Below is a set of entries. Reproduce exactly the lines from the one containing "May I please request that you find the left arm" through the end, both included.
----------
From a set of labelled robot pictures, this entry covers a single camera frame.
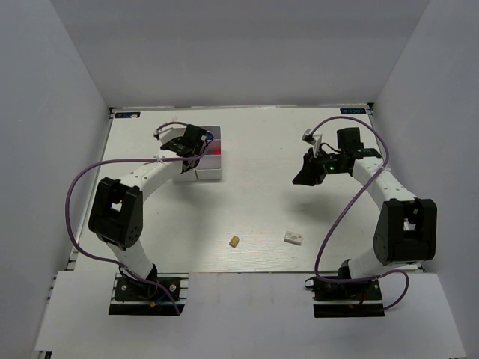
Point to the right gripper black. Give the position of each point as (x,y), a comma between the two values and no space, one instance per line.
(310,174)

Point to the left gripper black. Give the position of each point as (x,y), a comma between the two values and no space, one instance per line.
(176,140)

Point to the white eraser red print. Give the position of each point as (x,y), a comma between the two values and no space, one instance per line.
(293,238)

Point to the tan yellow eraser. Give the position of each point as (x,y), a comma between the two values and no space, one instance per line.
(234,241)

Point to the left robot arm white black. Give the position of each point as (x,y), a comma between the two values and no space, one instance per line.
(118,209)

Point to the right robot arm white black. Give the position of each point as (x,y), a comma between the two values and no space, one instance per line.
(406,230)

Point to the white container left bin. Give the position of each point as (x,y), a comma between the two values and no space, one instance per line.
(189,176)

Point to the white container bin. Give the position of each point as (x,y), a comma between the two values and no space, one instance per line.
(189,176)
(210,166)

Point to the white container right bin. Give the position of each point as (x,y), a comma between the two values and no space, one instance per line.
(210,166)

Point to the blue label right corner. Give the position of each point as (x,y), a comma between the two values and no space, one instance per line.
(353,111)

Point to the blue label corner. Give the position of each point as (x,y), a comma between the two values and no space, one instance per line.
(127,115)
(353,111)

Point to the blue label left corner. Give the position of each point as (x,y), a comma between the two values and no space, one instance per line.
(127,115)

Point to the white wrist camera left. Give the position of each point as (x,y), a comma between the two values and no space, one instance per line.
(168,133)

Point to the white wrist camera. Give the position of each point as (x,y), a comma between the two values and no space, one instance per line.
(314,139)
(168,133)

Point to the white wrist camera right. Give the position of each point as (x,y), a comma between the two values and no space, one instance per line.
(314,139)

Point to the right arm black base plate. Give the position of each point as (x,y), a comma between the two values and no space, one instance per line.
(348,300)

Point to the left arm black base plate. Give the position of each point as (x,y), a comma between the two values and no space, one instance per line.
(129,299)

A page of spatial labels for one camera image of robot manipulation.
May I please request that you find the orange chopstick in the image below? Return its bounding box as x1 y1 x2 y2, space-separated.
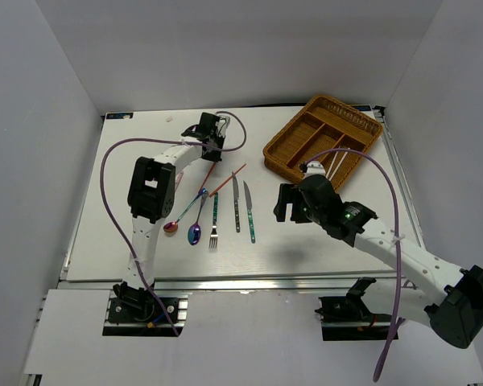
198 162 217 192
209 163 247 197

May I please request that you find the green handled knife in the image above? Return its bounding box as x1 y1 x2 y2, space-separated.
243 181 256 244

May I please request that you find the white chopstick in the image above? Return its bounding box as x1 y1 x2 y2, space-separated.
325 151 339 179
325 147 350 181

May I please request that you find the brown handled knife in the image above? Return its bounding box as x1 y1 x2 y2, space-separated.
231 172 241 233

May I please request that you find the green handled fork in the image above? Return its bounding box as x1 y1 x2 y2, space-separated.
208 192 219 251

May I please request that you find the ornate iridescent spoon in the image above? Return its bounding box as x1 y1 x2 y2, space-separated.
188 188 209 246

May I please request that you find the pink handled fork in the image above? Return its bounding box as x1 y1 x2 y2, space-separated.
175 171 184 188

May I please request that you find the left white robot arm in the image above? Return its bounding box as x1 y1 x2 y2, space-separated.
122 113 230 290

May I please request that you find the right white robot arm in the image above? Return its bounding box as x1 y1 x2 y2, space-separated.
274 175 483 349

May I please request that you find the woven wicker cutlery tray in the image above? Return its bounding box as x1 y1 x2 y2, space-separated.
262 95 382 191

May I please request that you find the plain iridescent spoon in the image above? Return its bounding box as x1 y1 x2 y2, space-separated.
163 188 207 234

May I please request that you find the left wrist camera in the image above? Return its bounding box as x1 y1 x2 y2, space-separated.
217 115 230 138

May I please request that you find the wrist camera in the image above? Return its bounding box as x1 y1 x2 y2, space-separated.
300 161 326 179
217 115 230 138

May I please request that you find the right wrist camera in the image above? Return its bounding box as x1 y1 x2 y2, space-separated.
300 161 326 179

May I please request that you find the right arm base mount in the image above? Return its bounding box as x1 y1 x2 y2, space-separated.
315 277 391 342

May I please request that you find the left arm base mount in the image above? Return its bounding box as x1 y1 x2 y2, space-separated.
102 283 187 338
----------
§ Result
May I please request that you find the left arm base mount in the image above? Return its bounding box as x1 y1 x2 y2, space-separated.
102 283 187 338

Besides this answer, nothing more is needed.